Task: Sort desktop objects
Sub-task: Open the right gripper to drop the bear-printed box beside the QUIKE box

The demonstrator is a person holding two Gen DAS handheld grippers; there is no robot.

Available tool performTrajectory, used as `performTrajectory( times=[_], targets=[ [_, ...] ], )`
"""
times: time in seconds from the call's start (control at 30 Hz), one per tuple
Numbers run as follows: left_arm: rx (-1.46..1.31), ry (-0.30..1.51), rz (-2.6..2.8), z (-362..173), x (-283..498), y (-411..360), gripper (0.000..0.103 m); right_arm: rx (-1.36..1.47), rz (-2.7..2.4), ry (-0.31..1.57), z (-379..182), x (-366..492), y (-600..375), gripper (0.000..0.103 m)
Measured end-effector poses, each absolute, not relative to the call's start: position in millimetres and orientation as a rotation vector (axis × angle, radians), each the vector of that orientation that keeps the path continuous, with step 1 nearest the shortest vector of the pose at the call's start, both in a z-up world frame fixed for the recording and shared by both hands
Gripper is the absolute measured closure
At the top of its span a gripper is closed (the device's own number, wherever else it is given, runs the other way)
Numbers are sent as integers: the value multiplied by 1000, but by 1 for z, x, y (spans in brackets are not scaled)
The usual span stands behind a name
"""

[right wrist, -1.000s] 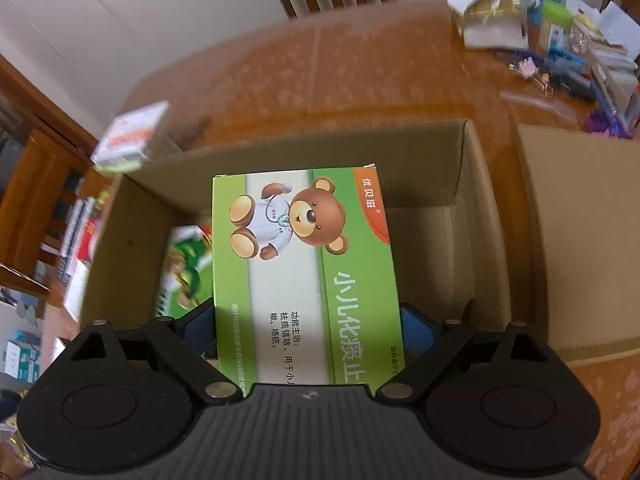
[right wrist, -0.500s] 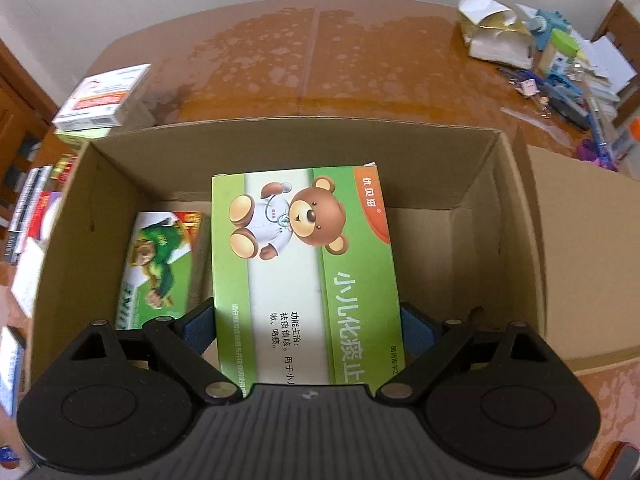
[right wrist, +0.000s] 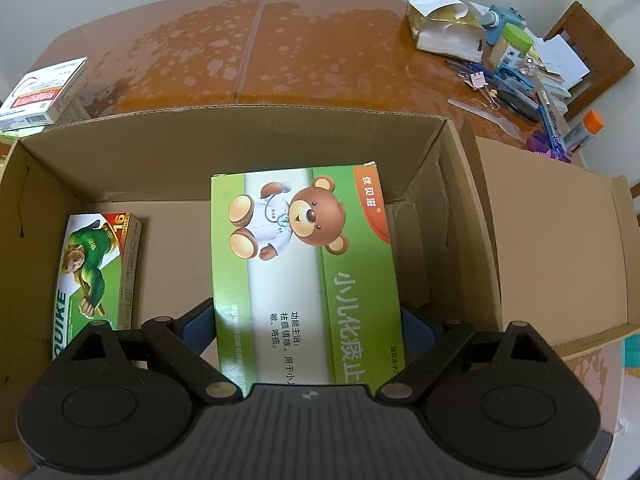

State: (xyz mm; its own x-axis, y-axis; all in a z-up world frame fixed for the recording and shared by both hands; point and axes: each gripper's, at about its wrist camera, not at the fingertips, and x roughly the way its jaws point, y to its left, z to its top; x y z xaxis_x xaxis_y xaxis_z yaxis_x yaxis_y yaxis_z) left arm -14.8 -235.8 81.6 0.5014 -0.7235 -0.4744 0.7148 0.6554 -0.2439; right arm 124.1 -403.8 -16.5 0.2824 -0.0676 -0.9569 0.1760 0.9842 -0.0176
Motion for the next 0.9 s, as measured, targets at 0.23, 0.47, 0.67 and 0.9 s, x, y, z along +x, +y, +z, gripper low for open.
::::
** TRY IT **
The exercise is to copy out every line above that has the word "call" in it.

** EXERCISE SOLUTION **
times: time in seconds from the call's start (control at 30 Hz), one per tuple
Measured end-effector poses, each absolute, not relative to the call's start: position in millimetres and orientation as a rotation vector (axis × angle, radians), each the vector of that orientation that keeps the path continuous, with step 1 nearest the shortest vector of the pose at the call's start, both in a z-up world frame fixed for the recording and shared by both hands

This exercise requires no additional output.